» RECORD SET:
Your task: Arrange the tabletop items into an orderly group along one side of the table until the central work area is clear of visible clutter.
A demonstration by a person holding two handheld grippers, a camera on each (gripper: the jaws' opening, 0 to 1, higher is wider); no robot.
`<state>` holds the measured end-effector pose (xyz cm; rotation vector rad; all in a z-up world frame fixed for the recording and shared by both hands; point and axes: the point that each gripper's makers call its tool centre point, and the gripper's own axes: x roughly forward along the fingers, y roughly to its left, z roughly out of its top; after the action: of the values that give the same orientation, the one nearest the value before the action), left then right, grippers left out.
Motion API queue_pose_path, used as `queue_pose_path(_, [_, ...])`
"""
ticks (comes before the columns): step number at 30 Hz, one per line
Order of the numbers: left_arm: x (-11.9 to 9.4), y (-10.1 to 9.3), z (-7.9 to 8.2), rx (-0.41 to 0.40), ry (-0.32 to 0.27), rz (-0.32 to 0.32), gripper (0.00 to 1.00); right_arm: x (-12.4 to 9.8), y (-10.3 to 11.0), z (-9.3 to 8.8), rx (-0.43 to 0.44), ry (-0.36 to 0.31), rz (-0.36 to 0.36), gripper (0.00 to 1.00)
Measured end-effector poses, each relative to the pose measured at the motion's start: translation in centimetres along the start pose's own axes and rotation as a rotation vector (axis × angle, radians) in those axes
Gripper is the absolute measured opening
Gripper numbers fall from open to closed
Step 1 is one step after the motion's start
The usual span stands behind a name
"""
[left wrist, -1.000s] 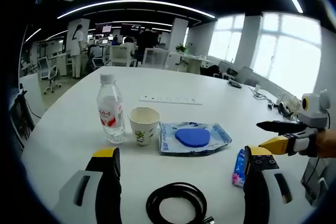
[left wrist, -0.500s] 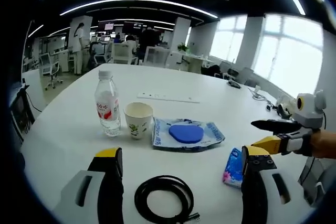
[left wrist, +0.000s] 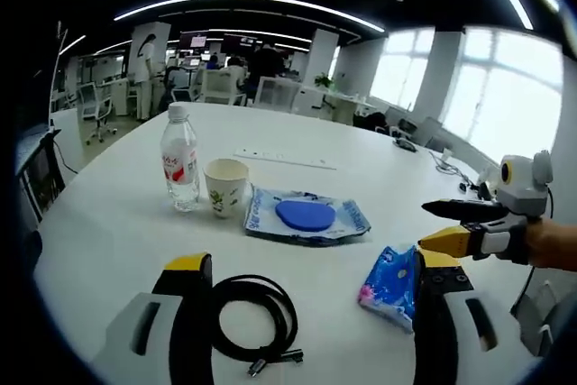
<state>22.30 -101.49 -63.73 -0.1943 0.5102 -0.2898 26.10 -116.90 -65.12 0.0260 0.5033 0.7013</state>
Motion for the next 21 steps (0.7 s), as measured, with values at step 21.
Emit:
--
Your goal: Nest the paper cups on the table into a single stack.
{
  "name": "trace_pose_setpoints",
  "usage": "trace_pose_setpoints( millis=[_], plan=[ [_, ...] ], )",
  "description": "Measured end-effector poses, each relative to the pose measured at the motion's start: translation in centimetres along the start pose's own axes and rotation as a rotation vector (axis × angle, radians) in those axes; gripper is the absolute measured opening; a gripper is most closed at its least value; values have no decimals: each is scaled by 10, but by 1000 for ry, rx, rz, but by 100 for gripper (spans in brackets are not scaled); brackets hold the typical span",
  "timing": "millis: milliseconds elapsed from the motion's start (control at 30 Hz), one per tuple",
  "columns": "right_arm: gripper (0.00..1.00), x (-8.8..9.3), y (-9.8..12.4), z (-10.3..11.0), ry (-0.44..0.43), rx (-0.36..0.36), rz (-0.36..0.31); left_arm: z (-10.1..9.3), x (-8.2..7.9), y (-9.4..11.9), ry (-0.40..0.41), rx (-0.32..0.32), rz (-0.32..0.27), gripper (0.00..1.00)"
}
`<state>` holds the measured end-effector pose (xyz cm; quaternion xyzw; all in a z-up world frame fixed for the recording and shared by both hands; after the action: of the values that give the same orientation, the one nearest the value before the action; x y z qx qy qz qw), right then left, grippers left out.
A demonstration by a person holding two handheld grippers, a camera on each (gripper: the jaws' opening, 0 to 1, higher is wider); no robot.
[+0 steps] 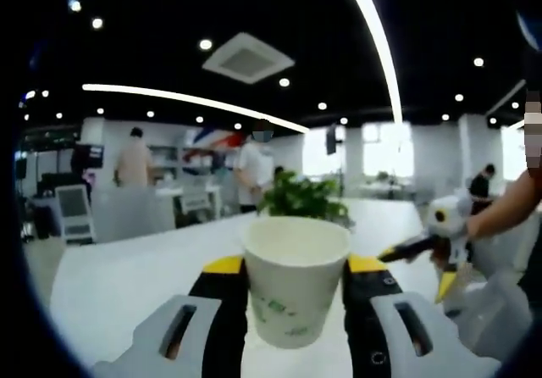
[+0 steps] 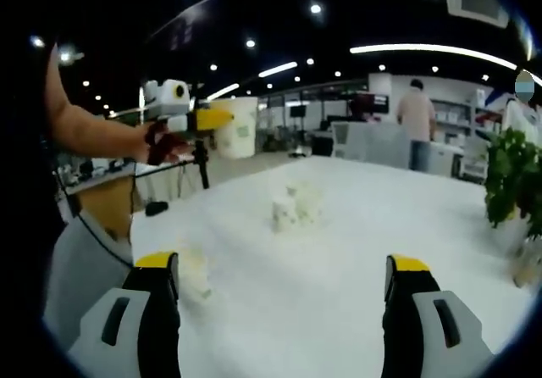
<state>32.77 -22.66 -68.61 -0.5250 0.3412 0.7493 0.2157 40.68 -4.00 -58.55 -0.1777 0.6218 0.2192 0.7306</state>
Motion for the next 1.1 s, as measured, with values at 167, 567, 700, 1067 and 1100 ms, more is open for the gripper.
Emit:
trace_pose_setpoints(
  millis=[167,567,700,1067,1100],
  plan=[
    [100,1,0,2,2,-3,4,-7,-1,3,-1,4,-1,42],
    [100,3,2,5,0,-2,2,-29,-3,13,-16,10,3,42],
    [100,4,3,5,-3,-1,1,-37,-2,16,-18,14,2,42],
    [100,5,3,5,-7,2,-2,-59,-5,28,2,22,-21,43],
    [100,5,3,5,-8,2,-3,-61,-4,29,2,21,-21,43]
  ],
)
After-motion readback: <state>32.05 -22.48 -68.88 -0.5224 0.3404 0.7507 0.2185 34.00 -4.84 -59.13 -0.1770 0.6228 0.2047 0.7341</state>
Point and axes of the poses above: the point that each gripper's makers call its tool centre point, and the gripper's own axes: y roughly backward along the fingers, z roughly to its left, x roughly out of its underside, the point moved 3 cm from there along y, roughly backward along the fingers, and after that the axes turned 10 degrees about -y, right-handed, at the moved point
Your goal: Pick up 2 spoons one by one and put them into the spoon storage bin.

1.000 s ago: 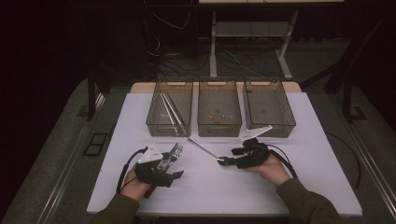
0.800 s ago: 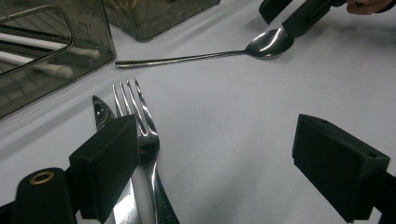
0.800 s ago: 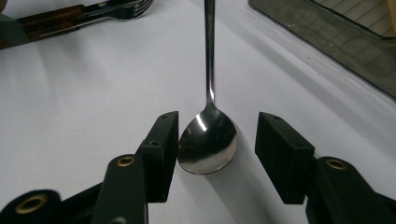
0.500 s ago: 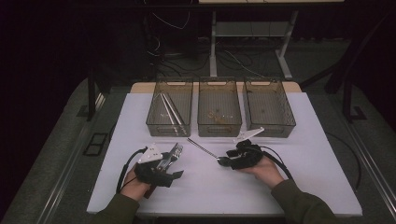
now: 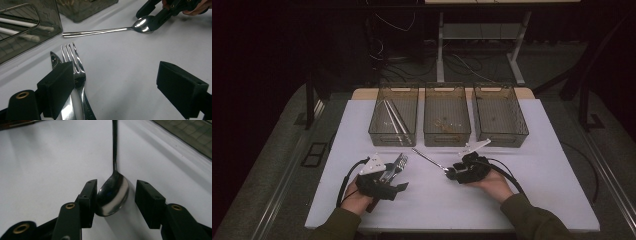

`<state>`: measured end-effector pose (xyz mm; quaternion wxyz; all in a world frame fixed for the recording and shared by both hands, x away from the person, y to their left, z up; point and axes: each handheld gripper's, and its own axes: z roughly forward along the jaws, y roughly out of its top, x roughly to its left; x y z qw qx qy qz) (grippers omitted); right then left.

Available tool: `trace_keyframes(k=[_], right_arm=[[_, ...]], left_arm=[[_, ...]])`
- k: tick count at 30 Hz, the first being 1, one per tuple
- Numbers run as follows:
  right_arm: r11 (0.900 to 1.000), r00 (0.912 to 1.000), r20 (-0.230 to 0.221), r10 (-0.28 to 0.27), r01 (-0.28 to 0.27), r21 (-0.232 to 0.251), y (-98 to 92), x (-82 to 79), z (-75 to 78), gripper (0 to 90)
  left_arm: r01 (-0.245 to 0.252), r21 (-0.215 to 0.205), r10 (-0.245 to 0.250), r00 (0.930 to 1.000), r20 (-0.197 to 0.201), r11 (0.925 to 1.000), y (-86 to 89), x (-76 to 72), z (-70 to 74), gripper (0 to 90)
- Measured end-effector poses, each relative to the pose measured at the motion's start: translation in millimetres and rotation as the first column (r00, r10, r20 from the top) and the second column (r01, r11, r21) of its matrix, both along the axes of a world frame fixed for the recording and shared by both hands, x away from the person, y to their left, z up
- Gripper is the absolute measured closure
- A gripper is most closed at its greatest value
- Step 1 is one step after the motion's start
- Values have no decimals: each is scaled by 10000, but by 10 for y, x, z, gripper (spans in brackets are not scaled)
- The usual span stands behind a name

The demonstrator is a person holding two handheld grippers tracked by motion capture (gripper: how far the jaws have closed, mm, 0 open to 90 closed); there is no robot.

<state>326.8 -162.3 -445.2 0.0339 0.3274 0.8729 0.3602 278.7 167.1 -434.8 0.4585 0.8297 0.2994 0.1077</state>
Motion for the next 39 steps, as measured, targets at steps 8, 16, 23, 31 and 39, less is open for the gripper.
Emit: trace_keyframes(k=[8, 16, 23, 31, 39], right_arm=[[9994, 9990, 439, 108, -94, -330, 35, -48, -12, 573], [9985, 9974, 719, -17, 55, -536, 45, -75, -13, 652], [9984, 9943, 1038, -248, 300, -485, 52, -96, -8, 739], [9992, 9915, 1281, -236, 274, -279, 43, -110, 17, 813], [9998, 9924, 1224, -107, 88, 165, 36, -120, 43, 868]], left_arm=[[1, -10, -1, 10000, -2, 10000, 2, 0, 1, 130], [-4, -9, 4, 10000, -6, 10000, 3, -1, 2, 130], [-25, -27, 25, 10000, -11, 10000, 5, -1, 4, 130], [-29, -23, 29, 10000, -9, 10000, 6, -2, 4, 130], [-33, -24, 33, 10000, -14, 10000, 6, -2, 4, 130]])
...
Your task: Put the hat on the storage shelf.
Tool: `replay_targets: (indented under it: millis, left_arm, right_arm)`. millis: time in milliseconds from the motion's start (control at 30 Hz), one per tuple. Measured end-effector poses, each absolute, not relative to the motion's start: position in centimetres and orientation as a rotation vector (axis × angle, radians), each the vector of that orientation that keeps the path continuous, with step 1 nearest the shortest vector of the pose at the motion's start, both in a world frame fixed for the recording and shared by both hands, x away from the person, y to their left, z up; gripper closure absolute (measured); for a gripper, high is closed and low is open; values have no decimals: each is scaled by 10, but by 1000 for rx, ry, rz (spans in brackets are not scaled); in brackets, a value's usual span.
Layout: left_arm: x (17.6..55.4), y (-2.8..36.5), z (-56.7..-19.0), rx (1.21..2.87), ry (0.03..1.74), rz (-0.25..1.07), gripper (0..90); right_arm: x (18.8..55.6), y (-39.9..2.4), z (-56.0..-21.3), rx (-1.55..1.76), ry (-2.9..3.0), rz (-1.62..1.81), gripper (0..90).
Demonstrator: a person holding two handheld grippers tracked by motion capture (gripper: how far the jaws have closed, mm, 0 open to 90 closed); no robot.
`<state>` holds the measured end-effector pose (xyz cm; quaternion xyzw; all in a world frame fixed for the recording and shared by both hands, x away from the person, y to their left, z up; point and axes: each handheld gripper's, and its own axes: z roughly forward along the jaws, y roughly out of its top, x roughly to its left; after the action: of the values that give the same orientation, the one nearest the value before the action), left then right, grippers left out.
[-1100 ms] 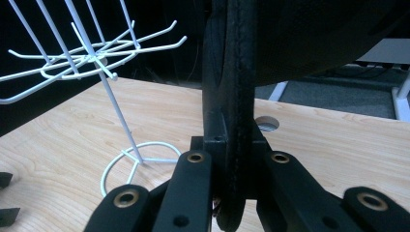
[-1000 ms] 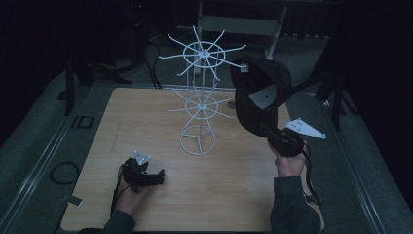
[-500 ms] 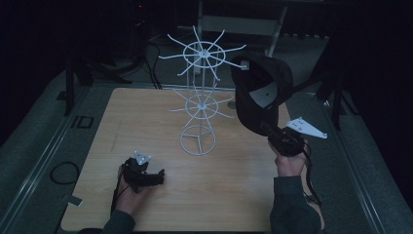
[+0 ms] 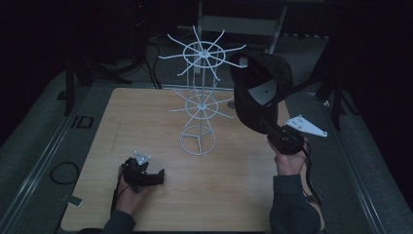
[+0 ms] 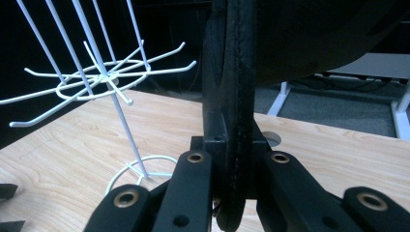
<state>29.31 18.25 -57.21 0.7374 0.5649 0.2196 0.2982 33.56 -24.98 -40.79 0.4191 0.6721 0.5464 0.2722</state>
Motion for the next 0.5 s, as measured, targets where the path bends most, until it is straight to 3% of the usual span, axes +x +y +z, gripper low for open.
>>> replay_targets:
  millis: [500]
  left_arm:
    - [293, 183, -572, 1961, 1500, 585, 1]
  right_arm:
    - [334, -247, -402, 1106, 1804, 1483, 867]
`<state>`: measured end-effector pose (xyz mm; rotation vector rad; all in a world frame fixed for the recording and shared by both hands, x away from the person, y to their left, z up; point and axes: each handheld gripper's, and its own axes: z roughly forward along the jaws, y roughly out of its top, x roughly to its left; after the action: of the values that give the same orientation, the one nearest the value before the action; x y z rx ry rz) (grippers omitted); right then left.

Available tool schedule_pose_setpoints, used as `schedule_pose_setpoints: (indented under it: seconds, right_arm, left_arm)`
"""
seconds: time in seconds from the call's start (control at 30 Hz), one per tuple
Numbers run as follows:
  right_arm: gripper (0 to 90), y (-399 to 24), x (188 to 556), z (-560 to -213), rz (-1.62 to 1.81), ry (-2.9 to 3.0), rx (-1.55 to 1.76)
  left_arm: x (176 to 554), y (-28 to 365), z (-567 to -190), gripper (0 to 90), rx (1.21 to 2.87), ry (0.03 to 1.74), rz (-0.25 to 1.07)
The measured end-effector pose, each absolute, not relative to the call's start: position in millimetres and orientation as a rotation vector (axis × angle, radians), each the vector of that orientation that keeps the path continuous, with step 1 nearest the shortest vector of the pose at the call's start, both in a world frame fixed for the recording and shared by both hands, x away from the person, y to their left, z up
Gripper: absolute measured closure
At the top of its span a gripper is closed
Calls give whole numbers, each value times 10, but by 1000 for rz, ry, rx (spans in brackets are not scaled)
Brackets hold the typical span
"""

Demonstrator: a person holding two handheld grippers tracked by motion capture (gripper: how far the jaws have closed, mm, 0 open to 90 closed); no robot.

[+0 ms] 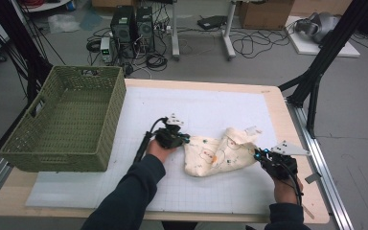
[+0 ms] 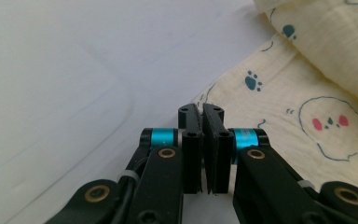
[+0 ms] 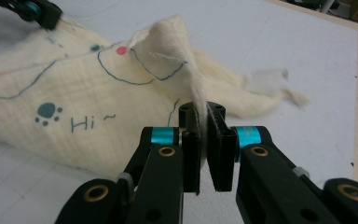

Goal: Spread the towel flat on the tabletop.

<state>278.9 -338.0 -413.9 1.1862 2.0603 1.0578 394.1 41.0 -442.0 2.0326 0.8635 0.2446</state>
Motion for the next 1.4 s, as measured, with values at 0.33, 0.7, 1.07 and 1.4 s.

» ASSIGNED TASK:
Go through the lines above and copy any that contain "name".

» ANSWER:
The usual span stands behind a name
  "name": "trace_pose_setpoints",
- The usual span stands behind a name

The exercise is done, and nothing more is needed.